Re: [PATCH V6] sched/fair: Remove group imbalance from calculate_imbalance()
From: Jeffrey Hugo
Date: Fri Jul 28 2017 - 14:09:53 EST
On 7/28/2017 7:34 AM, Dietmar Eggemann wrote:
On 28/07/17 13:59, Peter Zijlstra wrote:
On Fri, Jul 28, 2017 at 01:16:24PM +0100, Dietmar Eggemann wrote:
IIRC the topology you had in mind was MC + DIE level with n (n > 2) DIE
level sched groups.
[...]
If I then start a 3rd loop, I see 100% 50%,50%. I then kill the 100%.
Then instantly they balance and I get 2x100% back.
Yeah, could reproduce on IVB-EP (2x10x2).
OK, I have one of those. What should I do, because I didn't actually see
anything odd.
Me neither. Sorry, I was unclear. I meant I could reproduce your
example, that one of the 50% task moves to the idle cpu on this machine.
[...]
Dietmar's assessment is essentially correct. We are seeing a
circumstance where fix_small_imbalance() could fix a situation with an
idle core and an over-worked core, but it is being skipped. Here is a
detailed step through of the specific case we're seeing.

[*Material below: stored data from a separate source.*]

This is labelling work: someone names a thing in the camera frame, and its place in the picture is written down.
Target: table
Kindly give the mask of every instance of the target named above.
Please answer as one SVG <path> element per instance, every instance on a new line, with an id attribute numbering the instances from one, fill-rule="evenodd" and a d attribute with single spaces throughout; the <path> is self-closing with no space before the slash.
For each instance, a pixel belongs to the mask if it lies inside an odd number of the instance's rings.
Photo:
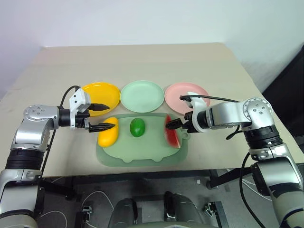
<path id="1" fill-rule="evenodd" d="M 58 106 L 63 93 L 71 85 L 84 86 L 105 81 L 122 89 L 129 82 L 139 79 L 154 81 L 164 90 L 175 82 L 193 82 L 212 96 L 239 101 L 253 96 L 262 97 L 232 52 L 221 43 L 44 48 L 0 102 L 0 155 L 3 158 L 0 168 L 5 167 L 12 139 L 27 106 Z M 64 106 L 68 108 L 68 99 Z M 165 102 L 154 112 L 175 113 Z M 90 118 L 90 121 L 94 124 L 122 113 L 131 112 L 119 104 L 112 112 Z M 274 119 L 295 162 L 303 162 L 303 153 L 291 134 L 276 114 Z M 113 168 L 102 165 L 96 158 L 97 133 L 88 133 L 84 129 L 71 131 L 68 127 L 62 127 L 57 130 L 44 175 L 55 177 L 240 167 L 248 146 L 243 134 L 226 141 L 226 136 L 233 131 L 224 129 L 193 134 L 189 140 L 187 158 L 174 166 Z"/>

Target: yellow plate
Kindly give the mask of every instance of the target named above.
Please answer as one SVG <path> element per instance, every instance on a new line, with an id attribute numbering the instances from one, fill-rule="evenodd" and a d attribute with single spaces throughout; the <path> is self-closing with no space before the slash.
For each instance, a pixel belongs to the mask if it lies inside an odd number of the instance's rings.
<path id="1" fill-rule="evenodd" d="M 104 104 L 110 109 L 103 111 L 91 111 L 90 116 L 98 116 L 112 111 L 119 103 L 120 92 L 119 89 L 107 82 L 95 82 L 82 87 L 82 89 L 90 94 L 91 102 L 97 104 Z"/>

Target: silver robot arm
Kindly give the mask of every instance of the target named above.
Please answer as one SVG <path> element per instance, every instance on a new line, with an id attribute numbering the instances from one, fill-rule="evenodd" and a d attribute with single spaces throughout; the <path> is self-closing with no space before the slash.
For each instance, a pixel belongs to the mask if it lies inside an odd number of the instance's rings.
<path id="1" fill-rule="evenodd" d="M 251 165 L 251 170 L 258 191 L 272 198 L 282 226 L 304 227 L 303 178 L 276 129 L 270 103 L 253 97 L 244 102 L 223 102 L 207 107 L 201 98 L 181 96 L 181 99 L 193 111 L 185 114 L 187 122 L 172 120 L 166 127 L 206 133 L 211 129 L 241 125 L 251 158 L 257 161 Z"/>
<path id="2" fill-rule="evenodd" d="M 51 130 L 60 126 L 85 128 L 89 132 L 104 131 L 114 124 L 91 125 L 89 110 L 109 107 L 92 104 L 90 96 L 78 89 L 69 99 L 70 109 L 33 105 L 25 109 L 23 121 L 11 144 L 6 167 L 0 174 L 0 227 L 36 228 L 34 218 L 42 212 L 44 189 L 39 187 L 41 164 L 48 149 Z"/>

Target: mango
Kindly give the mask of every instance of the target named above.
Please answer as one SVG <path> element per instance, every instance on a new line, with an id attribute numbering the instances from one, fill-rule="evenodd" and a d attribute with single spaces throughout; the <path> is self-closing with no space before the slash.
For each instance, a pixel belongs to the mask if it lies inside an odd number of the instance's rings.
<path id="1" fill-rule="evenodd" d="M 144 134 L 145 123 L 141 118 L 135 118 L 131 121 L 130 132 L 134 137 L 140 137 Z"/>
<path id="2" fill-rule="evenodd" d="M 111 129 L 98 133 L 97 142 L 101 147 L 112 146 L 118 138 L 118 119 L 115 117 L 107 118 L 104 123 L 115 124 Z"/>

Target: green cutting board
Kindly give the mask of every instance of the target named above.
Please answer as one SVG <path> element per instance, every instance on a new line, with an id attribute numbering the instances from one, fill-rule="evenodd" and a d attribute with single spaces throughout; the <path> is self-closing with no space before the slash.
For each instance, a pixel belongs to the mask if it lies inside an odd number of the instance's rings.
<path id="1" fill-rule="evenodd" d="M 121 114 L 118 119 L 118 139 L 114 145 L 106 148 L 96 144 L 98 160 L 111 167 L 160 166 L 174 165 L 185 159 L 188 152 L 189 135 L 186 131 L 177 130 L 181 148 L 174 149 L 164 137 L 165 113 Z M 146 130 L 143 136 L 133 137 L 130 123 L 134 118 L 145 121 Z"/>

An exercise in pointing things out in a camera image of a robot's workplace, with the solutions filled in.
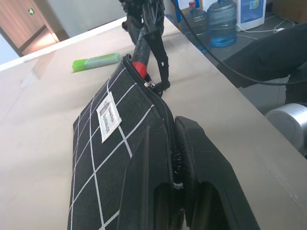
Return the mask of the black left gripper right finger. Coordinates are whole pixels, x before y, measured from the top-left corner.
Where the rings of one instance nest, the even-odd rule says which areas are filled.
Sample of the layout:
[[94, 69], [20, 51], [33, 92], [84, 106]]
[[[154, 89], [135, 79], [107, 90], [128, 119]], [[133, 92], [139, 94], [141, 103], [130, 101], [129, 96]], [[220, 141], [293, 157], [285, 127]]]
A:
[[175, 118], [189, 230], [260, 230], [236, 174], [195, 121]]

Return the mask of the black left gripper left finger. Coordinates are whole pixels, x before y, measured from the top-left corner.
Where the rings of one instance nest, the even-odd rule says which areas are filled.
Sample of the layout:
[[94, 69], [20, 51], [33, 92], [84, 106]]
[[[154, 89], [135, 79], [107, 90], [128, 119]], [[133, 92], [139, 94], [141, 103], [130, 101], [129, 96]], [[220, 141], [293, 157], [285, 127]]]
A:
[[157, 119], [126, 167], [117, 230], [182, 230], [184, 212], [175, 197], [167, 131]]

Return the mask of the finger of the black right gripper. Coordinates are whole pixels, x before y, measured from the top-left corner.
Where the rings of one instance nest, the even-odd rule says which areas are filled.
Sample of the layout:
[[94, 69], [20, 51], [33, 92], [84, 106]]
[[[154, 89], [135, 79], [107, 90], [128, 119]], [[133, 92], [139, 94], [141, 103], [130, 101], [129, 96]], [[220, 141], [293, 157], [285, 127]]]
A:
[[122, 23], [122, 28], [129, 33], [133, 44], [137, 44], [140, 31], [143, 27], [142, 16], [136, 14], [127, 14], [126, 21]]
[[161, 81], [153, 87], [153, 90], [157, 94], [162, 95], [170, 87], [168, 56], [164, 48], [162, 36], [160, 31], [156, 30], [144, 35], [144, 38], [157, 61], [161, 78]]

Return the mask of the red marker with black barrel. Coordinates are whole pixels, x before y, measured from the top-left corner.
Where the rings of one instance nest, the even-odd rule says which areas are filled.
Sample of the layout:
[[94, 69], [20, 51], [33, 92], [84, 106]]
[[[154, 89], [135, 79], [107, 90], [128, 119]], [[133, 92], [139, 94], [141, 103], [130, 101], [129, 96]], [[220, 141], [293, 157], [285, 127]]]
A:
[[149, 62], [150, 57], [150, 47], [146, 42], [145, 35], [146, 35], [146, 28], [143, 27], [140, 30], [140, 33], [138, 35], [138, 40], [135, 45], [134, 53], [131, 58], [132, 64], [135, 67], [135, 69], [140, 74], [141, 78], [144, 80], [146, 78], [147, 74], [147, 65]]

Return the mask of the black white grid pouch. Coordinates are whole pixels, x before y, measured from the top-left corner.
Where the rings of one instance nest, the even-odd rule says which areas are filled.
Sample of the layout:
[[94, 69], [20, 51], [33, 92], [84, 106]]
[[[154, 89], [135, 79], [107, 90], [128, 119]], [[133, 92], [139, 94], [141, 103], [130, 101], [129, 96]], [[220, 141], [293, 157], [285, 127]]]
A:
[[167, 131], [175, 201], [183, 209], [173, 115], [126, 55], [74, 122], [67, 230], [117, 230], [126, 167], [146, 128], [157, 119]]

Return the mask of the green highlighter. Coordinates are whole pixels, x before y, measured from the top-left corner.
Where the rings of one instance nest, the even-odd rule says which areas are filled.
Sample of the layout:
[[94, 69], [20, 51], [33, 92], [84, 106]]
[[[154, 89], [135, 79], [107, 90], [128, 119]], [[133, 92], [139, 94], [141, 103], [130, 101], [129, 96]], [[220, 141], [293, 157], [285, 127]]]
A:
[[112, 64], [116, 64], [120, 61], [121, 55], [119, 53], [111, 53], [107, 55], [92, 57], [88, 59], [75, 60], [72, 64], [74, 72], [80, 72], [89, 69], [95, 69]]

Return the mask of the blue water jug red cap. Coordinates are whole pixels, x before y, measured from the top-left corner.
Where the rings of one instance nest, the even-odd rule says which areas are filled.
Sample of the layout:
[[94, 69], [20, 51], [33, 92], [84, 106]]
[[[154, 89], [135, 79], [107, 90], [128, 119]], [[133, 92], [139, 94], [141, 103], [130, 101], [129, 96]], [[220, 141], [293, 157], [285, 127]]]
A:
[[[189, 12], [185, 14], [191, 29], [199, 40], [208, 48], [211, 48], [208, 30], [208, 17], [206, 11], [196, 8], [196, 1], [191, 0], [189, 2]], [[187, 24], [183, 22], [183, 31], [187, 39], [203, 54], [207, 53], [207, 50], [201, 45], [200, 42], [193, 36]]]

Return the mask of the large blue water jug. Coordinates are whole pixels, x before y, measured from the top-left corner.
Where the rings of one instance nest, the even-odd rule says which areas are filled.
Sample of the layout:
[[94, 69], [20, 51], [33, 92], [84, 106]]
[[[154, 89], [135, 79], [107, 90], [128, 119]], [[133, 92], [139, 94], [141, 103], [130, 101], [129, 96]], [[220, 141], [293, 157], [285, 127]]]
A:
[[236, 36], [236, 4], [232, 0], [218, 0], [207, 10], [211, 45], [226, 47], [234, 44]]

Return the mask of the silver robot body part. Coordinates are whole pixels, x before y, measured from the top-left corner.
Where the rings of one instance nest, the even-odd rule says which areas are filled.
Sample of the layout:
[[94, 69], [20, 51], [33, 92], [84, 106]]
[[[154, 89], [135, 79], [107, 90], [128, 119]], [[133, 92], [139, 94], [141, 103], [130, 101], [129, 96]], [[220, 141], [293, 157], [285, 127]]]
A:
[[289, 103], [265, 117], [307, 159], [307, 103]]

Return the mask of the white water dispenser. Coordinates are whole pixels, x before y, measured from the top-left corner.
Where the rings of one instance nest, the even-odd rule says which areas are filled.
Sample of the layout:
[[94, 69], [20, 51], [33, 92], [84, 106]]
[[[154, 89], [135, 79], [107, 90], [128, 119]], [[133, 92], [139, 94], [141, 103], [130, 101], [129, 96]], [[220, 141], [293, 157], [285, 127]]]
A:
[[266, 0], [234, 0], [236, 30], [245, 31], [261, 26], [265, 21]]

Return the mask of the brown wooden door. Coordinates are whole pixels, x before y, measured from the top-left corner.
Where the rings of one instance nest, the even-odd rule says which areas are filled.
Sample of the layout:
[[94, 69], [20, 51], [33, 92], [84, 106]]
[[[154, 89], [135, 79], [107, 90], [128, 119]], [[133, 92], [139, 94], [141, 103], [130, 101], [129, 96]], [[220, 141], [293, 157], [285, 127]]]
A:
[[59, 42], [34, 0], [0, 0], [0, 31], [20, 56]]

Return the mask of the large black rounded shape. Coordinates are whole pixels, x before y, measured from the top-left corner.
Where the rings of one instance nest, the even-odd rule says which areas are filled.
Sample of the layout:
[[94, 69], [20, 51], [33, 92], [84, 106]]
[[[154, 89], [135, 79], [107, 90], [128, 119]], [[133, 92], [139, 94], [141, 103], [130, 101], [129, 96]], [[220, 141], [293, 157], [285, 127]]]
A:
[[254, 85], [240, 74], [257, 81], [288, 77], [285, 103], [307, 103], [307, 22], [254, 41], [224, 63], [218, 70], [237, 88]]

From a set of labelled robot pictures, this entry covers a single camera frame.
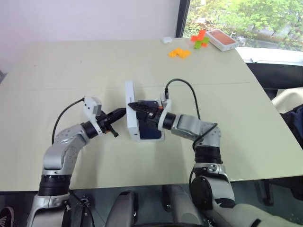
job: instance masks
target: shoe
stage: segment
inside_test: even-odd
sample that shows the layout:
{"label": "shoe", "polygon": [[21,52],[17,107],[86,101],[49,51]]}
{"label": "shoe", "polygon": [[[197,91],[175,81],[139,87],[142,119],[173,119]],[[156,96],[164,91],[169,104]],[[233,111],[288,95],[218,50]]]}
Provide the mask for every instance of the shoe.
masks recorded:
{"label": "shoe", "polygon": [[0,212],[0,227],[13,227],[14,210],[11,207],[5,207]]}

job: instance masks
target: orange toy block
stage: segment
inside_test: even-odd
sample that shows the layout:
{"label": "orange toy block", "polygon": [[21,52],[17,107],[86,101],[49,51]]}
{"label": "orange toy block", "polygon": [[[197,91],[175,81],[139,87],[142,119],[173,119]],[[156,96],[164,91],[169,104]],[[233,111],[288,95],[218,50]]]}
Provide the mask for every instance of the orange toy block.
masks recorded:
{"label": "orange toy block", "polygon": [[198,40],[202,41],[204,38],[206,31],[205,30],[200,30],[199,34],[198,34]]}
{"label": "orange toy block", "polygon": [[175,51],[172,51],[169,53],[169,57],[174,58],[176,57],[177,53]]}
{"label": "orange toy block", "polygon": [[197,40],[198,40],[198,36],[196,36],[196,35],[192,35],[190,38],[190,41],[193,41],[193,42],[195,42]]}

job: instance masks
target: foliage
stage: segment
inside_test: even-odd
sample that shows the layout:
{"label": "foliage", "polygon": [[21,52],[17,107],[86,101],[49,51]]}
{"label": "foliage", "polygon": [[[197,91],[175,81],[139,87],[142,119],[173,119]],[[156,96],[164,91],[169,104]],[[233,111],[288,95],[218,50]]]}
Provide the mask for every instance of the foliage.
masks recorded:
{"label": "foliage", "polygon": [[[200,17],[205,23],[196,22]],[[214,28],[244,37],[245,46],[258,46],[259,39],[303,51],[303,0],[207,0],[205,5],[191,0],[184,37]]]}

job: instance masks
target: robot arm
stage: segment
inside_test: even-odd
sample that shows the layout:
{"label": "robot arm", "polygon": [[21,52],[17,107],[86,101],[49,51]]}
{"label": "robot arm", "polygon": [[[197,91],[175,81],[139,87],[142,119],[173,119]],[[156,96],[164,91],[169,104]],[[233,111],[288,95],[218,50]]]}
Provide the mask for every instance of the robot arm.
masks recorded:
{"label": "robot arm", "polygon": [[28,227],[63,226],[64,215],[70,210],[69,186],[78,153],[97,135],[112,132],[118,136],[111,124],[125,115],[125,108],[105,114],[101,104],[92,106],[89,101],[85,105],[92,110],[94,118],[58,133],[44,155],[40,187],[27,219]]}
{"label": "robot arm", "polygon": [[232,186],[222,165],[221,132],[217,124],[196,117],[175,115],[145,102],[129,103],[137,119],[150,127],[171,130],[172,134],[193,142],[195,179],[190,183],[194,205],[220,227],[298,227],[280,217],[272,216],[254,206],[235,204]]}

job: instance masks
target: orange phone box
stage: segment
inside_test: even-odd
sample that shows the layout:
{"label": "orange phone box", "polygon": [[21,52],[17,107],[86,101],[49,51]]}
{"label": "orange phone box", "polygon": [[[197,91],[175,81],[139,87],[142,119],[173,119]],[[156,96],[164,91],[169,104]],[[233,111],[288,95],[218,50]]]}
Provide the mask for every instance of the orange phone box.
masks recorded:
{"label": "orange phone box", "polygon": [[209,37],[209,42],[222,52],[234,49],[239,45],[239,42],[219,29],[208,31],[205,36]]}

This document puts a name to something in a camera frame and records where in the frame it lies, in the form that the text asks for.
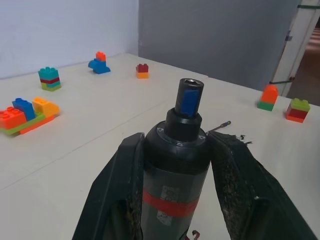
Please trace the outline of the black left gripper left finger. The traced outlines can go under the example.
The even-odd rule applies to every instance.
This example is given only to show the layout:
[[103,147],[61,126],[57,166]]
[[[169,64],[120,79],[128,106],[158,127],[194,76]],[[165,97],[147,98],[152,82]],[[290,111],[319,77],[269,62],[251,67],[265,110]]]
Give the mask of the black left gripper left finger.
[[141,240],[144,183],[142,132],[122,140],[93,181],[74,240]]

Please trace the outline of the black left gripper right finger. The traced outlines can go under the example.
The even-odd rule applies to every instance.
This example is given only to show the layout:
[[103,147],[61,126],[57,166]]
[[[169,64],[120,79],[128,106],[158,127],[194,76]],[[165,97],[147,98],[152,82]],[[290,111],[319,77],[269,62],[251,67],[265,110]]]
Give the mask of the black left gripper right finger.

Consider the following system.
DIE [ (all cores) ]
MC [0 1 2 3] [4 5 6 7] [8 9 10 11] ... [60 61 62 63]
Not NUMA, not SMT.
Imagine we have a workload which spawns 5 CPU intensive workers, which
we want taskset to 5 cores such that each worker has its own core. We
want to see:
DIE [ (all cores) ]
MC [0 1 2 3] [4 5 6 7] [8 9 10 11] ... [60 61 62 63]
* * * * *
T T T T T
Where * indicates the taskset, and T indicates each thread/process.
In many cases, workloads are not ideally assigned at fork(), because
load statistics haven't had a chance to be generated by the new work.
This results in the following:
DIE [ (all cores) ]
MC [0 1 2 3] [4 5 6 7] [8 9 10 11] ... [60 61 62 63]
* * * * *
T T T T
T
Core 4 is over-assigned (more workers than it can efficiently handle)
and core 2 is under-assigned (no work to do). Not great, but we expect
the system to load_balance() quickly, and move one T from core 4 to core 2.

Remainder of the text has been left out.